Plaintiff Headlands Reserve LLC (“Headlands”) is the owner and developer of a multi-million dollar parcel of oceanfront property in Dana Point, California. Headlands is developing the property for both residential and commercial use. Before Headlands started developing the property, it obtained the necessary approval from the City of Dana Point (“the City”) and the California Coastal Commission (“CCC”), the state agency responsible for ensuring that all development of coastal land complies with the California Coastal Act, Cal. Pub. Res.Code § 30500 (West 1996). Headlands, the City and the CCC all agreed that the development would be subject to the condition that Headlands dedicate and preserve in perpetuity a portion of the property in its natural habitat. To satisfy that condition, Headlands negotiated a sale of a certain portion of the property (the “Conservation Park”) to Defendant Center for Natural Lands Management (“CNLM”), a non-profit organization founded to protect and preserve the natural environment. This lawsuit is the result of what transpired between Headlands and CNLM after that sale.

Approximately one year after the closing of the transaction, Headlands demanded that CNLM sigh Internal Revenue Service (“IRS”) Form 8283. Form 8283 is the document used by the IRS to verify a charitable donation by a taxpayer. By signing Form 8283, a charitable organization represents to the IRS that it has in fact received a charitable donation from a taxpayer. Headlands believed that it was entitled to a tax deduction in excess of $115 million for selling the Conservation Park to CNLM at a price that Headlands felt was far below the property’s fair market value. Uncomfortable with representing to the IRS that Headlands’ sale of the Conservation Park was a charitable donation, CNLM refused to sign Form 8283. Headlands subsequently filed this action alleging claims for declaratory relief, unjust enrichment, breach of contract and breach of the implied covenant of good faith and fair dealing. CNLM now moves for partial summary judgment on Headlands’ claims, contending that it has no contractual or legal obligation to sign Form 8283 for Headlands.

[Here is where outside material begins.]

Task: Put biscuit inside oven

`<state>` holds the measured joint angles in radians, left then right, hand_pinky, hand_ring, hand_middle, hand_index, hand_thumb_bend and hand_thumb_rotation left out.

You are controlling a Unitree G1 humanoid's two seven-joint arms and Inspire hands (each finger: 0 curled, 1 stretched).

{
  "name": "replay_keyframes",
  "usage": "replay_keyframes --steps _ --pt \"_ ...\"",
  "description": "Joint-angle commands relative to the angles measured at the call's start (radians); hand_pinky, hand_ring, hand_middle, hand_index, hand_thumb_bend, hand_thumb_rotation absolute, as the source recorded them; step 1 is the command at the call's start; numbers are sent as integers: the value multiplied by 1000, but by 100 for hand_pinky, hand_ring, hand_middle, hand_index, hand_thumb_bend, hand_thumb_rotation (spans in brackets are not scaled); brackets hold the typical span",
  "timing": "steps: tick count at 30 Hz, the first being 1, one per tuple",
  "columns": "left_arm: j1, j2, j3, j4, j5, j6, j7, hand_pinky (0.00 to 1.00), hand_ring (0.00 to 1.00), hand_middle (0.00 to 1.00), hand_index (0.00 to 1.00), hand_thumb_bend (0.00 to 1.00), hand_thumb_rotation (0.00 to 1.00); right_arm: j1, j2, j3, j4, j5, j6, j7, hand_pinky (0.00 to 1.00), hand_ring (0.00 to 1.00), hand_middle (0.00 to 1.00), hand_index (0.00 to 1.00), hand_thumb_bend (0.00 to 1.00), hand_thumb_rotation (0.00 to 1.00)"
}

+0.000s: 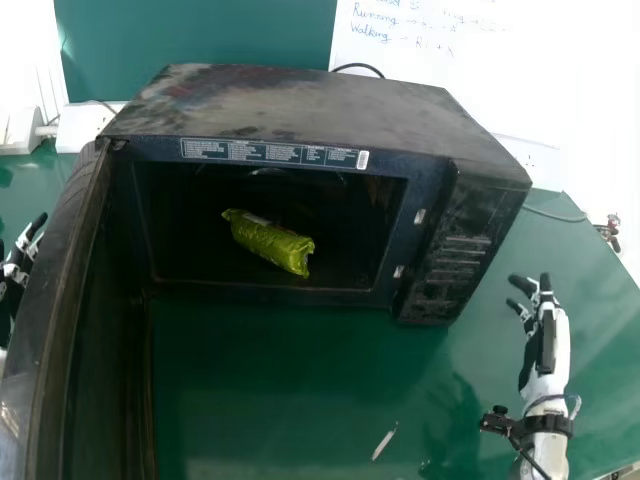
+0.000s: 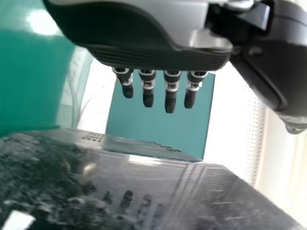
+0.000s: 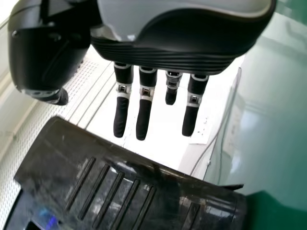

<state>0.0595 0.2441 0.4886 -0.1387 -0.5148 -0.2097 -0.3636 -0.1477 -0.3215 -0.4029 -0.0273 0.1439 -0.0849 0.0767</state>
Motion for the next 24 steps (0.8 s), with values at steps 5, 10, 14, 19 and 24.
replay_keyframes --steps 5,10,14,19,24 --pt "-24 -22 15 63 5 -118 -14 100 100 98 100 100 98 -19 11 -22 59 59 3 -8 87 77 75 67 77 43" --pt "-18 -80 -13 58 44 -260 -16 99 100 99 100 96 100 -29 14 -23 71 62 -7 -26 82 76 74 67 71 44" --pt "-22 -172 -48 78 87 -423 -1 97 97 98 100 93 100 -35 18 -27 81 69 -9 -37 82 76 74 66 67 45" --pt "-33 -236 -79 168 107 -607 -8 98 100 100 100 91 100 -40 12 -31 110 94 -21 -16 82 77 75 69 63 50" --pt "-15 -283 -129 205 105 -709 -15 96 99 100 100 91 99 -42 12 -32 130 93 -30 -15 85 78 76 69 63 51"
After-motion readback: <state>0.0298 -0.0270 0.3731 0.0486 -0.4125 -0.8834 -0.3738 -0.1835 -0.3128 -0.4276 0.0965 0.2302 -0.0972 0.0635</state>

After considering all of the evidence presented by the parties and hearing the arguments of their counsel, the Court finds that CNLM has no obligation to sign Form 8283 for Headlands. The parties’ fully-integrated written agreements memorializing the transaction make no reference to Form 8283 and, more significantly, contain a provision explicitly providing that CNLM made no representation or warranty to Headlands regarding the tax treatment of the transaction. The Court simply cannot create a contract that one party did not and would not make with another party. Accordingly, CNLM’s motion for partial summary judgment is GRANTED.

II. FACTUAL BACKGROUND

1. The Parties

Headlands is a California limited liability company formed to acquire and develop a 121-acre piece of coastal property in the south Orange County town of Dana Point (the “Headlands Property”). (Declaration of Sanford Edward (“Edward Deck”) ¶¶ 1-2); (Declaration of Jeffrey G. Knowles (“Knowles Deck”) ¶ 2, Exh. A.) Headlands *1118 acquired a fifty percent interest in the Headlands Property in 1998 and subsequently purchased the other fifty percent in 2001. (Deposition of W. Kevin Darnall (“Darnall Depo.”) 21:4-24.)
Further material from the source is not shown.